Are you selling visitor data? How GA4 ad integration works

The most common reaction from companies is: "We do not sell visitor data, we only use GA4 to count traffic." On a policy level that is often true. On a technical level the answer is more nuanced.

What "Advertising Features" actually are

GA4 ships with a group of features that are internally called "Advertising Features". When you create a new property these four are enabled automatically:

  • Google Signals: cross-device tracking via logged-in Google accounts.
  • Remarketing audiences: visitor segments that appear in your Google Ads account and can be used for advertising.
  • Advertising Reporting Features: demographics and interests from Google's ad graph, delivered back into your GA4 report.
  • Personalised Advertising: your audiences are shared across the entire Google Ads network for targeted advertising.

You have to actively turn them off, one by one, under Admin → Data Settings → Data Collection.

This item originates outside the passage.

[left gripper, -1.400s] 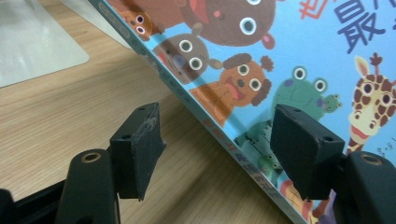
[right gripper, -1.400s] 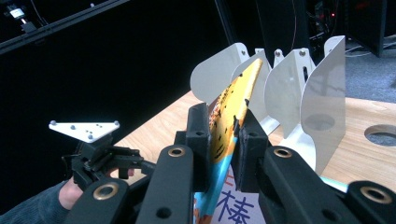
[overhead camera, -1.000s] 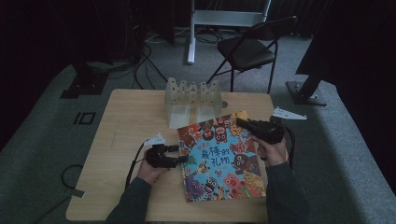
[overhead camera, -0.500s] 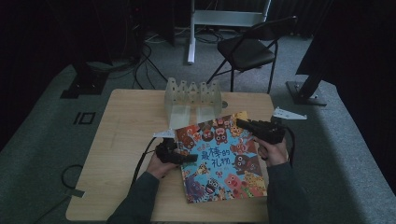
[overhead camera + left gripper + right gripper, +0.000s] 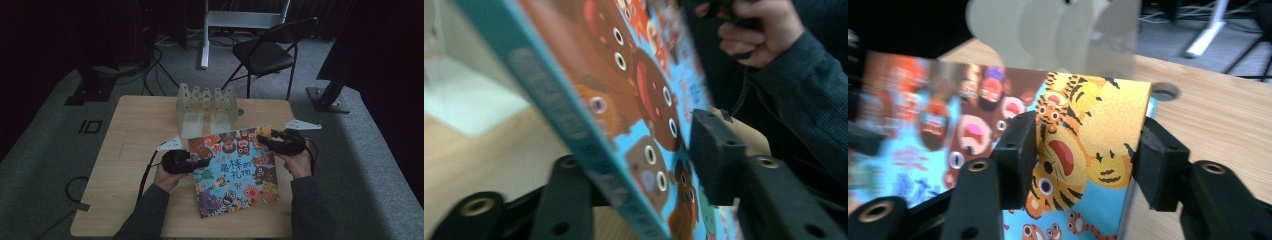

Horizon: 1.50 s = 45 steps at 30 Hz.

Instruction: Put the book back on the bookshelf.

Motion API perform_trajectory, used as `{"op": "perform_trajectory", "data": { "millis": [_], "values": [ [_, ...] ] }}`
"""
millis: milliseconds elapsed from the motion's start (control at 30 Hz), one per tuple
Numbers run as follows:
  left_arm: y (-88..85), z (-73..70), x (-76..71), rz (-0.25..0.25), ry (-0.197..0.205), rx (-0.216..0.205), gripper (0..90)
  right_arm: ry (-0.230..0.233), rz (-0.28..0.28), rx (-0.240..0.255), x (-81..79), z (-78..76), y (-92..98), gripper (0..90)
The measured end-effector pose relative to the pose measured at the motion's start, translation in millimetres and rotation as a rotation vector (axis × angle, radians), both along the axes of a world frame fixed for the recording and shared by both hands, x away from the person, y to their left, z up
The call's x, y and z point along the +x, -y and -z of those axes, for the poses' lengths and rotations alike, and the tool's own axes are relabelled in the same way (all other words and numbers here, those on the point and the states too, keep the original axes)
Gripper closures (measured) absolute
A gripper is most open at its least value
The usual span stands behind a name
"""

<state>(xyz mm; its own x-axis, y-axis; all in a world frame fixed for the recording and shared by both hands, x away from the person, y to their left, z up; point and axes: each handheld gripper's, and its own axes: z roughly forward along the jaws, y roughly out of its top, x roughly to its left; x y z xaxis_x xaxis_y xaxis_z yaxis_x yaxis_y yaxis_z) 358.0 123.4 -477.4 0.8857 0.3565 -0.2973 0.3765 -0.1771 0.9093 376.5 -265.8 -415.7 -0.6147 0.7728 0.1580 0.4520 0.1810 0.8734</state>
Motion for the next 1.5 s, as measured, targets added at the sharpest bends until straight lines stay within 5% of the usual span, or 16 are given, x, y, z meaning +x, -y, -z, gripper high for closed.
{"op": "perform_trajectory", "data": {
  "millis": [133, 267, 367, 533, 667, 1500],
  "values": [
    [2.9, -10.3, -7.3, 0.004, 0.054, -0.001, 62.8, 0.067, 0.065, -0.125, -4.7, 3.7, -8.2, 38.9],
    [-0.7, -23.2, -13.9, -0.035, 0.111, 0.003, 64.2, 0.054, 0.07, -0.218, -6.1, 20.6, -11.9, 38.3],
    [-8.8, -27.1, -14.1, -0.042, 0.125, 0.0, 65.6, 0.017, 0.064, -0.11, -5.3, 33.3, 0.9, 38.5],
    [-15.6, -30.5, -16.0, -0.062, 0.147, 0.0, 67.4, -0.011, 0.115, -0.059, -6.3, 47.9, 15.8, 42.6],
    [-16.7, -32.4, -17.8, -0.054, 0.159, -0.014, 71.2, -0.024, 0.141, -0.078, -6.3, 57.0, 18.1, 43.1],
    [-7.5, -49.2, -34.6, -0.009, 0.339, 0.092, 75.7, -0.063, 0.213, -0.024, -3.1, 85.5, 23.5, 46.0]
  ]
}}
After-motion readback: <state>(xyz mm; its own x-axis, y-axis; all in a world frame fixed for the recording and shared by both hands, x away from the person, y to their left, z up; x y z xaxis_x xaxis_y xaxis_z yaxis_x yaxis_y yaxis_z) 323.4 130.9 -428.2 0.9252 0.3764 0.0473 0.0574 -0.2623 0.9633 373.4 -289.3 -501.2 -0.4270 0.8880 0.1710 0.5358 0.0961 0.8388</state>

They have been on by default since October 2023.

100%
GA4 properties where Advertising Features are on by default
Since October 2023. The features have to be manually turned off property by property.

How the data flows through Google's ad graphs

Here is what happens between a visitor landing on your site and that same person's behavior showing up in the Google Ads audience system. This is the pipeline that runs on every GA4 property with default settings:

From pageview to ad audience
  1. 01
    Visitor browser
    gtag.js sends pageview + 1st-party cookie
  2. 02
    GA4 ingest
    Server in the US, mixed with Signals
  3. 03
    Google account graph
    Linked to logged-in user profile
  4. 04
    Ad network
    Audience shared to Display Network

1. Google Signals: cross-device via logged-in accounts

Signals takes your pageview data and mixes it with the logged-in Google user's profile. When the same person then logs in on another device and visits another site that also uses GA4, their behavior can be linked across the devices. This is legal on the condition that the user has consented to "Ads Personalisation" in their Google account settings, which the vast majority have by default.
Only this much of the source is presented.